§ How to complete this task:
Write out nothing except the lines running from the one containing "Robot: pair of" to the last line of the data, exactly as they stand.

Segment Open

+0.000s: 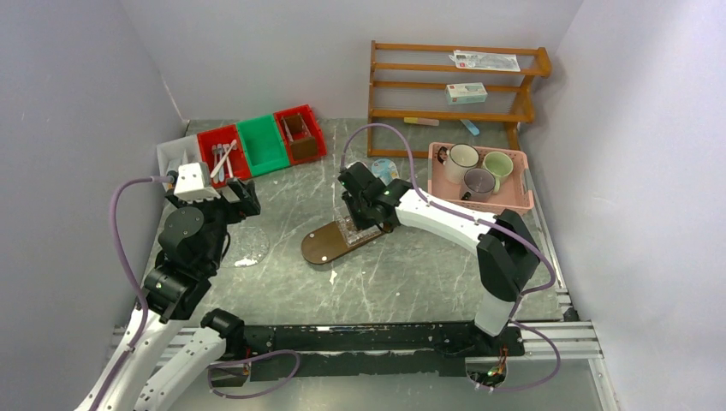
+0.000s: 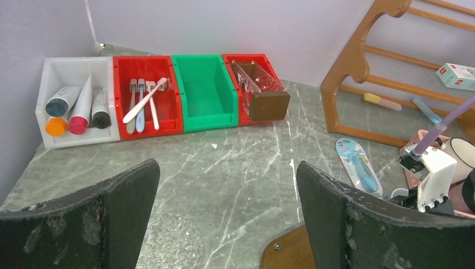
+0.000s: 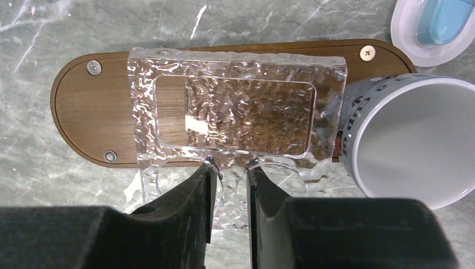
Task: Prepare toiletry sets of a toothbrush and toothpaste on the tray
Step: Place the toothpaste holder on the tray.
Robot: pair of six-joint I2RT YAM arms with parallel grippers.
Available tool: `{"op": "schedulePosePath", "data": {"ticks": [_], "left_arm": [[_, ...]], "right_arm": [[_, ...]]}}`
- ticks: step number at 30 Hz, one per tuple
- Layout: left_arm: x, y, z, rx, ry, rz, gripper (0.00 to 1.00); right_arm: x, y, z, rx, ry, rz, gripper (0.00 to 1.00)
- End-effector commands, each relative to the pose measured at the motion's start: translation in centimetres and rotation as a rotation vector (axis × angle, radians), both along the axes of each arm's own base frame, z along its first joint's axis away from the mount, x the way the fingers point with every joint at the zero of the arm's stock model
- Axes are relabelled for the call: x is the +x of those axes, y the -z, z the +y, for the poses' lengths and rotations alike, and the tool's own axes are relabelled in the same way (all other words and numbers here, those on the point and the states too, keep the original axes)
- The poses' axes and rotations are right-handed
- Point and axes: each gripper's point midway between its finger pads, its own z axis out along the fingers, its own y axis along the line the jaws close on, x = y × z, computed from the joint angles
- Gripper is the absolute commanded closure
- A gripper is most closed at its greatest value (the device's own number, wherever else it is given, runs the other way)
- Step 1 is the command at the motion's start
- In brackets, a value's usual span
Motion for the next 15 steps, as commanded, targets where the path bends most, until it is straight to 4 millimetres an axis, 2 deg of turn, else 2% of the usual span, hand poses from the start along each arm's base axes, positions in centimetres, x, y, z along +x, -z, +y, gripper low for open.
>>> {"op": "schedulePosePath", "data": {"ticks": [1, 15], "left_arm": [[0.28, 0.49, -0.18, 0.007, 0.020, 0.010, 0.03], [0.55, 0.62, 0.05, -0.001, 0.027, 0.011, 0.03]], "right_arm": [[-0.07, 0.18, -0.50, -0.013, -0.028, 0.012, 0.98], [-0.31, 0.65, -0.46, 0.016, -0.054, 0.047, 0.89]]}}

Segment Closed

§ Answer section:
Robot: pair of six-joint I2RT YAM arms with parallel grippers.
Available tool: `{"op": "schedulePosePath", "data": {"ticks": [_], "left_arm": [[_, ...]], "right_arm": [[_, ...]]}}`
- ticks: step number at 30 Hz, one per tuple
- Layout: left_arm: x, y, z, rx, ry, rz, gripper (0.00 to 1.00); right_arm: x, y, z, rx, ry, rz, gripper (0.00 to 1.00)
- End-effector commands, each relative to the pose measured at the motion's start: translation in centimetres and rotation as a rotation vector (axis × angle, radians), both along the axes of each arm's own base frame, z along its first joint's axis away from the mount, x the way the fingers point with every joint at the zero of the arm's stock model
- Axes are relabelled for the call: x is the +x of those axes, y the -z, z the +y, for the poses' lengths and rotations alike, and the tool's own axes are relabelled in the same way (all other words and numbers here, those on the point and the states too, keep the original axes)
- The poses' axes and rotations are right-handed
- Point and axes: each gripper's point midway between its finger pads, its own z axis out along the fingers, its own y axis along the line the jaws close on, x = y × z, computed from the joint angles
- Gripper is the absolute commanded closure
- A gripper is most closed at its greatest value (the device's own number, wherever else it is given, runs the other way)
- Step 1 is the command at the motion's start
- In brackets, a value's usual span
Motion for the next 15 steps, as commanded, targets where the path bends most, until it is straight to 4 millimetres an axis, 2 deg of turn, else 2% of the usual span, hand poses from the start along each arm's base axes, positions in centimetres, x, y, z along +x, -z, +y, gripper low for open.
>>> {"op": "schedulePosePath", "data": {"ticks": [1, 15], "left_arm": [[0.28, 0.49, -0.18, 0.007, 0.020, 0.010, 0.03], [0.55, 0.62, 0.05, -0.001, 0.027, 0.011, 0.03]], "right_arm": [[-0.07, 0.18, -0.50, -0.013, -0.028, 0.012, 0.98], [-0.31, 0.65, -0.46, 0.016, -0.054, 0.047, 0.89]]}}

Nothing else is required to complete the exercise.